Data |
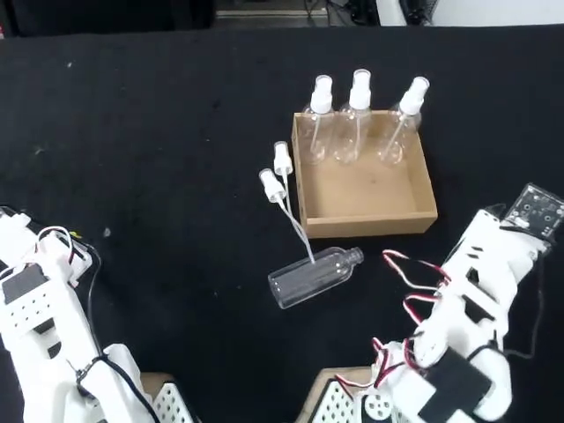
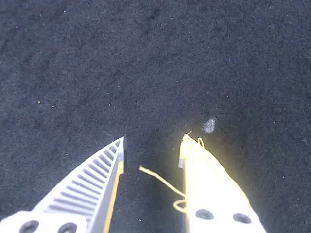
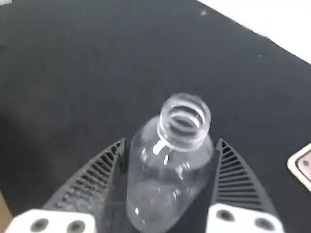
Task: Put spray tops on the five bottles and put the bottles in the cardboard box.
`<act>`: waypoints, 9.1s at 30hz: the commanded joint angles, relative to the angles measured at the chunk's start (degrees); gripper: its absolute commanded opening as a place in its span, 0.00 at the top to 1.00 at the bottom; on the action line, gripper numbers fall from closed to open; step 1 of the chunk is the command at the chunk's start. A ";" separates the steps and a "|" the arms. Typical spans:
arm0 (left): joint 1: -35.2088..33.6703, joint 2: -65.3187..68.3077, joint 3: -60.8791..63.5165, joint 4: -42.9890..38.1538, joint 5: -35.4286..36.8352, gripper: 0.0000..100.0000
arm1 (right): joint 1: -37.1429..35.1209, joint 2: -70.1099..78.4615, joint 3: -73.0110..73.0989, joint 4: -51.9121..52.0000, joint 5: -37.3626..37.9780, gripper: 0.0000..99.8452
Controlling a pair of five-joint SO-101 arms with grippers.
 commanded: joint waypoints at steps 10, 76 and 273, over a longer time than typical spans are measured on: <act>0.84 -1.14 -1.89 -0.97 0.26 0.82 | -0.97 4.26 -5.58 -4.04 0.35 0.76; 63.60 47.56 -38.64 -17.23 25.67 0.76 | -4.84 -83.30 20.18 61.80 -6.07 0.99; 57.71 15.47 -98.95 34.37 0.62 0.97 | -80.53 -55.25 -1.80 51.69 -11.60 0.99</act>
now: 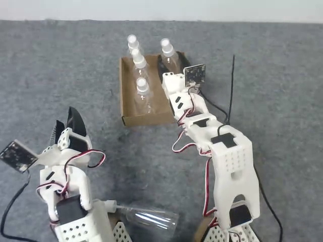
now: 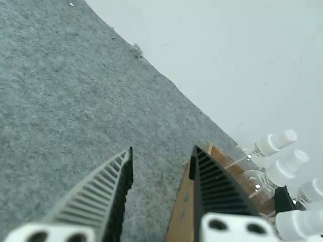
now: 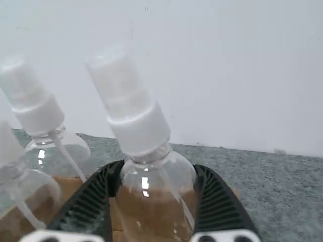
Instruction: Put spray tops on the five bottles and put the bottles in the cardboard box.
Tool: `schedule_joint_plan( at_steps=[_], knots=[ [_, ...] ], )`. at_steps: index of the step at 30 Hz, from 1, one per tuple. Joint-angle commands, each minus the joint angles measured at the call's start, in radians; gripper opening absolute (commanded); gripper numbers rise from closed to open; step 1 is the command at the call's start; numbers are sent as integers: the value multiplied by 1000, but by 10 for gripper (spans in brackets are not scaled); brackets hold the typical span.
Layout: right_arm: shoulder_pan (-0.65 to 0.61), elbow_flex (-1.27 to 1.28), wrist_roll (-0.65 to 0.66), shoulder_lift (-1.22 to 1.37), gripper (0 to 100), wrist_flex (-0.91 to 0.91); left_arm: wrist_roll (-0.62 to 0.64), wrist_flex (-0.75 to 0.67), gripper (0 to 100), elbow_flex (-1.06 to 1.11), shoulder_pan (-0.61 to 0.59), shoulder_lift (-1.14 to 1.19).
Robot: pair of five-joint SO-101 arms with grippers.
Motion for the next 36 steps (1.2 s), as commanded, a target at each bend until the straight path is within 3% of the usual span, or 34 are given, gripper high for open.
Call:
schedule_joint_plan(
  at_steps=[1, 6, 13, 21, 28, 36],
  knots=[
    [18, -63, -6, -16, 18, -21, 3, -37, 170, -16, -5, -17],
    [15, -60, -3, -13, 24, -19, 3, -37, 170, -16, -5, -17],
    [19, -55, -3, -19, 169, 25, 3, -34, 170, -16, -5, -17],
    [18, -57, -2, -25, 175, 50, 3, -34, 171, -16, 0, -17],
    [15, 0, -6, -130, 265, 159, 3, -37, 171, -12, 2, -17],
    [15, 58, -8, -208, 266, 163, 3, -37, 171, -12, 2, -17]
  ],
)
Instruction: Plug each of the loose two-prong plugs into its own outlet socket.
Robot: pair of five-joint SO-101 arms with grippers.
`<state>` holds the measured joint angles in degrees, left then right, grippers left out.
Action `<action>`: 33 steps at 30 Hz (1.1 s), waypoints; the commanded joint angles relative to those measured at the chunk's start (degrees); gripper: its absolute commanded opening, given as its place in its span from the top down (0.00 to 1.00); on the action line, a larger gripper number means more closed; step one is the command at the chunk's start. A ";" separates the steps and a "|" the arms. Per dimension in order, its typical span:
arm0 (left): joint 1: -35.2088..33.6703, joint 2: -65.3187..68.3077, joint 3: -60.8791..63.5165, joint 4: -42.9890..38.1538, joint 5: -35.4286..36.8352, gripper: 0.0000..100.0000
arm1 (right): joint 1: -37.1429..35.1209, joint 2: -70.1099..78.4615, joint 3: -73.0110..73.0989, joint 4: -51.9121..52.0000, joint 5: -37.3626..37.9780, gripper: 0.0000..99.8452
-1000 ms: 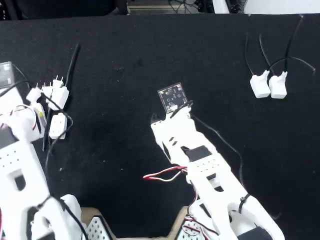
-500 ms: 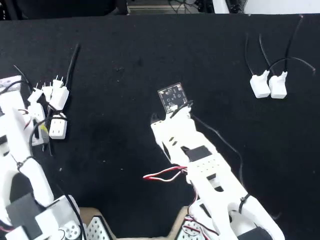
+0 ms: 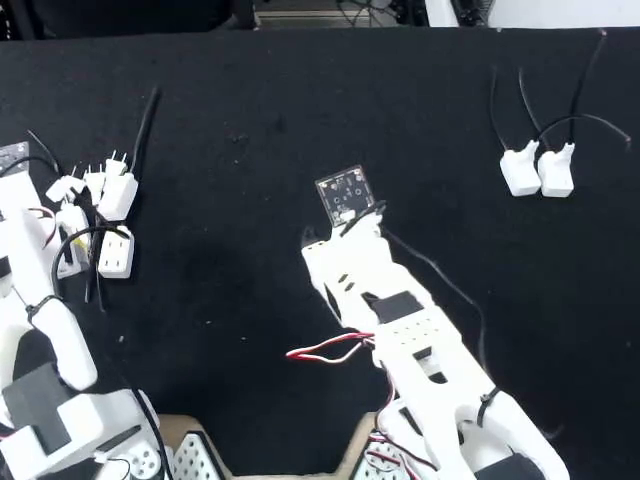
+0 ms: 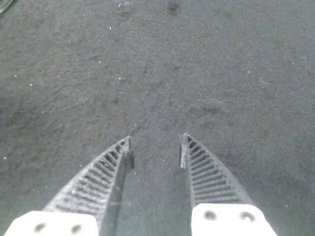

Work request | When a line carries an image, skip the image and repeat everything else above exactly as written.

Answer section |
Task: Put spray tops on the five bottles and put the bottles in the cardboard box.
`<act>`: waypoints, 9.1s at 30hz: the commanded joint angles, relative to the angles measured at the chunk's start (degrees); gripper: its absolute commanded opening as a place in its span, 0.00 at the top to 1.00 at the bottom; on the action line, gripper numbers fall from closed to open; step 1 of the chunk is the command at the chunk's start. A ";" separates the steps and a "|" the arms. Typical spans:
arm0 (left): joint 1: -35.2088..33.6703, joint 2: -65.3187..68.3077, joint 3: -60.8791..63.5165, joint 4: -42.9890..38.1538, joint 5: -35.4286..36.8352, gripper: 0.0000..100.0000
arm1 (right): joint 1: -37.1429..35.1209, joint 2: -70.1099..78.4615, joint 3: -73.0110..73.0989, joint 4: -51.9121..52.0000, joint 5: -37.3626..37.9780, gripper: 0.0000..99.8452
Controlling a pair of five-joint SO-101 arms with grippers.
 commanded: joint waypoints at steps 10, 76 and 273, over a longer time than typical spans are measured on: <act>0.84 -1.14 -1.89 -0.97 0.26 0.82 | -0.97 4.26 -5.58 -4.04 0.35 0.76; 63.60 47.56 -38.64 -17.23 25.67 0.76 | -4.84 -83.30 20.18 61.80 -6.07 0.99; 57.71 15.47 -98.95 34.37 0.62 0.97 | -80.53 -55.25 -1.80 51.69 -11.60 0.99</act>
now: 
now: 
now: 
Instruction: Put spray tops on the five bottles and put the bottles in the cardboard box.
Tool: `schedule_joint_plan( at_steps=[_], knots=[ [_, ...] ], )`. at_steps: index of the step at 30 Hz, from 1, one per tuple. Joint-angle commands, each minus the joint angles measured at the call's start, in radians; gripper opening absolute (commanded); gripper numbers rise from closed to open; step 1 is the command at the call's start; numbers are sent as integers: the value multiplied by 1000, but by 10 for gripper (spans in brackets are not scaled); brackets hold the typical span.
Layout: right_arm: shoulder_pan (-0.65 to 0.61), elbow_flex (-1.27 to 1.28), wrist_roll (-0.65 to 0.66), shoulder_lift (-1.22 to 1.37), gripper (0 to 100), wrist_flex (-0.91 to 0.91); left_arm: wrist_roll (-0.62 to 0.64), wrist_flex (-0.75 to 0.67), gripper (0 to 100), elbow_flex (-1.06 to 1.11), shoulder_pan (-0.61 to 0.59), shoulder_lift (-1.14 to 1.19).
Robot: pair of five-joint SO-101 arms with grippers.
Motion for the next 36 steps (1.2 s), as commanded, a target at each bend until the straight path is within 3% of the usual span, or 34 are given, gripper high for open.
Call:
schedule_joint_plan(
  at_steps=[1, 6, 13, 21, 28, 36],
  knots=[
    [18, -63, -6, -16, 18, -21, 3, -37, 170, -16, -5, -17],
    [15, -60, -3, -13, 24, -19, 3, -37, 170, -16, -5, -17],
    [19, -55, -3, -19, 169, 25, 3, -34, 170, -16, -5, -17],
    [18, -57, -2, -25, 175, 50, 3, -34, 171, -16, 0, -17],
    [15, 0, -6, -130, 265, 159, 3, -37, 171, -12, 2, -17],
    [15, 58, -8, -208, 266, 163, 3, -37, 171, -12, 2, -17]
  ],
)
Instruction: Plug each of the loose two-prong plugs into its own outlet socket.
Robot: pair of five-joint SO-101 arms with grippers.
`<state>` holds the measured joint angles in degrees, left then right, grippers left out.
Action `<action>`: 33 steps at 30 Hz (1.1 s), waypoints; the commanded joint angles relative to those measured at the chunk's start (degrees); gripper: its absolute commanded opening, given as its place in its span from the top down (0.00 to 1.00); on the action line, a larger gripper number means more closed; step one is the command at the chunk's start. A ";" separates the steps and a "|" the arms. Per dimension in order, its typical span:
arm0 (left): joint 1: -35.2088..33.6703, joint 2: -65.3187..68.3077, joint 3: -60.8791..63.5165, joint 4: -42.9890..38.1538, joint 5: -35.4286..36.8352, gripper: 0.0000..100.0000
arm1 (right): joint 1: -37.1429..35.1209, joint 2: -70.1099..78.4615, joint 3: -73.0110..73.0989, joint 4: -51.9121..52.0000, joint 5: -37.3626..37.9780, gripper: 0.0000..99.8452
-1000 ms: 
-500 ms: 
+0 ms: 
+0 ms: 

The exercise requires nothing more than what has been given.